_HOW TO COMPLETE THIS TASK_:
Among the entries below, count the lines containing the string "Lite". Only the count is needed.

[Opening EXERCISE DATA section]

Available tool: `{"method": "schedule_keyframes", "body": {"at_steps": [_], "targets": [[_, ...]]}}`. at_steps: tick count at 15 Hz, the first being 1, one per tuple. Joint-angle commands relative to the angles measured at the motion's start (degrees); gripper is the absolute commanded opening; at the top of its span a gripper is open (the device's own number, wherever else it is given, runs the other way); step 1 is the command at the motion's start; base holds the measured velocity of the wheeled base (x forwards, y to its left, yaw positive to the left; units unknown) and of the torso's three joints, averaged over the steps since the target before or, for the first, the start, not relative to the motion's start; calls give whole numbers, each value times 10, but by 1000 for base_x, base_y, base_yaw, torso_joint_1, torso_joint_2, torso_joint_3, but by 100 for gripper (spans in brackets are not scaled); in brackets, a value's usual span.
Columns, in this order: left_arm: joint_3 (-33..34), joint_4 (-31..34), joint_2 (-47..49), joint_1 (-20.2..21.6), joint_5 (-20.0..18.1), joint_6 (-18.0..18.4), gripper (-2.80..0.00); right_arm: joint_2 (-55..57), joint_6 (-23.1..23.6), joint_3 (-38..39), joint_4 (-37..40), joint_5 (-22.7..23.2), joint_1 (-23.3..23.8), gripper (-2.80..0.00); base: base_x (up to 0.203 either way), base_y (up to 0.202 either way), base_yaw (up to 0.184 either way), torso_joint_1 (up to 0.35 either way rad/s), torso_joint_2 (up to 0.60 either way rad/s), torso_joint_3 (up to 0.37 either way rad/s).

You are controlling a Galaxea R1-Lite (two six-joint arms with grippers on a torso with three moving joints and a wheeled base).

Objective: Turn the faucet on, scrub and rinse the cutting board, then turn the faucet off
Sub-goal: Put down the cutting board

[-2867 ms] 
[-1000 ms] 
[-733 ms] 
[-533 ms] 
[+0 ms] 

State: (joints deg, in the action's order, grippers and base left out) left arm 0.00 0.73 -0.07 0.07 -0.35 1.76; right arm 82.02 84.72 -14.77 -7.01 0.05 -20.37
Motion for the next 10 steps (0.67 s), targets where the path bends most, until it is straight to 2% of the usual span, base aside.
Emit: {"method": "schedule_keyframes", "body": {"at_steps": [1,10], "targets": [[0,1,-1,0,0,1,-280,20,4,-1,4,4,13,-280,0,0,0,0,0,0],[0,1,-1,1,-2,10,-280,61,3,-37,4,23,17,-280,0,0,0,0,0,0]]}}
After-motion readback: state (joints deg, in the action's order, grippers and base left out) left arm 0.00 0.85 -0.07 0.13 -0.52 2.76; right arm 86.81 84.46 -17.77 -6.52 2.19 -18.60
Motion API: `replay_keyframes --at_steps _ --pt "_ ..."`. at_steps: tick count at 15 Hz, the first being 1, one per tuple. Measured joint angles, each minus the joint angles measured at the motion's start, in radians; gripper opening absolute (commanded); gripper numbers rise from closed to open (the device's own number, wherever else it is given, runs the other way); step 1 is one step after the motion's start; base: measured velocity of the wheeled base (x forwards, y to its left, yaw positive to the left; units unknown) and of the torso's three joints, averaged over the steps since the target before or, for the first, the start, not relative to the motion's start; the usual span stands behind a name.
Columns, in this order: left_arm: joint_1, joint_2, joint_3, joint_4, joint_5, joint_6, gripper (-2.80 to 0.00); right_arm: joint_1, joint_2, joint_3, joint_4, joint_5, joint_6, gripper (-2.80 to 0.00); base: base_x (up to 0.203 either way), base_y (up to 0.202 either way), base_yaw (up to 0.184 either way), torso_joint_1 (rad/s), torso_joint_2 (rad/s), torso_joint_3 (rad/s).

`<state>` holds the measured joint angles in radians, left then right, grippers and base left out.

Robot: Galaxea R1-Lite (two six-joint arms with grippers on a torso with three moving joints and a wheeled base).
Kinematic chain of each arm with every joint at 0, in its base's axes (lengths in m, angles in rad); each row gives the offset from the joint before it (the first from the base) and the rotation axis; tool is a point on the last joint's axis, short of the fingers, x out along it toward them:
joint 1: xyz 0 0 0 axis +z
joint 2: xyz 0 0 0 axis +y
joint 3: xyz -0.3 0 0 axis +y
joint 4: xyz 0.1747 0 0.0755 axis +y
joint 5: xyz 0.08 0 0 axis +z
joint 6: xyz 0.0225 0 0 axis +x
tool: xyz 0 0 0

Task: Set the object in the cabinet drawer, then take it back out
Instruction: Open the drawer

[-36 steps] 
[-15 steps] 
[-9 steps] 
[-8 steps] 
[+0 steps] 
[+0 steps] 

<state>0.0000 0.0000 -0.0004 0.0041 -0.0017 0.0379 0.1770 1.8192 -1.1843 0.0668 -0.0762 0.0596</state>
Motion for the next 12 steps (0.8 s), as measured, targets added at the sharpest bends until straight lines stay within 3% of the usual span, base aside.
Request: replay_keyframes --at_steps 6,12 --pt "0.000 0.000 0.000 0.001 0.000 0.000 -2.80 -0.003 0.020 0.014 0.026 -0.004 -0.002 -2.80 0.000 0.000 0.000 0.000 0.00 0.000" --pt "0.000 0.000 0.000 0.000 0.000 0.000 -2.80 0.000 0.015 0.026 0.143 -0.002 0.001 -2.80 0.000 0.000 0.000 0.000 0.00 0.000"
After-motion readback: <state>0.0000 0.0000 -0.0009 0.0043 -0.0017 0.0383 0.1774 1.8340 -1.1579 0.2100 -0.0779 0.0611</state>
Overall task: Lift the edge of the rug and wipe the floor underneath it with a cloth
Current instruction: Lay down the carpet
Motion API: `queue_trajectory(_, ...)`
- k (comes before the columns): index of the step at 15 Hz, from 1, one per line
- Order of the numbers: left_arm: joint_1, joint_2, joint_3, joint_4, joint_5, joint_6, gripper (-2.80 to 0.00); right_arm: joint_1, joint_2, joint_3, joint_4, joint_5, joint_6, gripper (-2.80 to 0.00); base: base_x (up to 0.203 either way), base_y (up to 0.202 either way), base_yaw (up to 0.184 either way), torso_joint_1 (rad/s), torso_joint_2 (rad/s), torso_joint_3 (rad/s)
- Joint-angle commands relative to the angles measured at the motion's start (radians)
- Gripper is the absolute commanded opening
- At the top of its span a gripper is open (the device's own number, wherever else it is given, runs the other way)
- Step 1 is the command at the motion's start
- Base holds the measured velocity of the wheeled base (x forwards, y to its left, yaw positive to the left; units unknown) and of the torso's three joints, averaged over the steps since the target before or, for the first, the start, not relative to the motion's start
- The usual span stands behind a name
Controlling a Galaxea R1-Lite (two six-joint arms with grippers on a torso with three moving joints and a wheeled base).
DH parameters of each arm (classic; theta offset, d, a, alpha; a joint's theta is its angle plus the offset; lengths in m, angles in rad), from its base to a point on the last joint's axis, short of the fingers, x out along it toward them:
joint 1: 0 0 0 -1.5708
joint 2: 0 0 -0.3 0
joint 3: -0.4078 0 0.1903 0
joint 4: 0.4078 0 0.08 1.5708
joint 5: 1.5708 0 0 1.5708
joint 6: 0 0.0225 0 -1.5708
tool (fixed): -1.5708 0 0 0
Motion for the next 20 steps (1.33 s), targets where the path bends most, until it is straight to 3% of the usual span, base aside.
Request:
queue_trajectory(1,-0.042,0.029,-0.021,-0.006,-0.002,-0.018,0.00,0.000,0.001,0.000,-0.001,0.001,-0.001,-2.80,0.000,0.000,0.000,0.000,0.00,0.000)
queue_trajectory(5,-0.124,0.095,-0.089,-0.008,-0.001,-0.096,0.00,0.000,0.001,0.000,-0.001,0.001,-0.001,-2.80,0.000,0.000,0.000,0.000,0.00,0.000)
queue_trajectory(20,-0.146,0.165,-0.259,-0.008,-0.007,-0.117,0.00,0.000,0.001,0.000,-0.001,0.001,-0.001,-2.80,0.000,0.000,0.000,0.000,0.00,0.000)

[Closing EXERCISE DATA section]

_WRITTEN ANSWER_:
3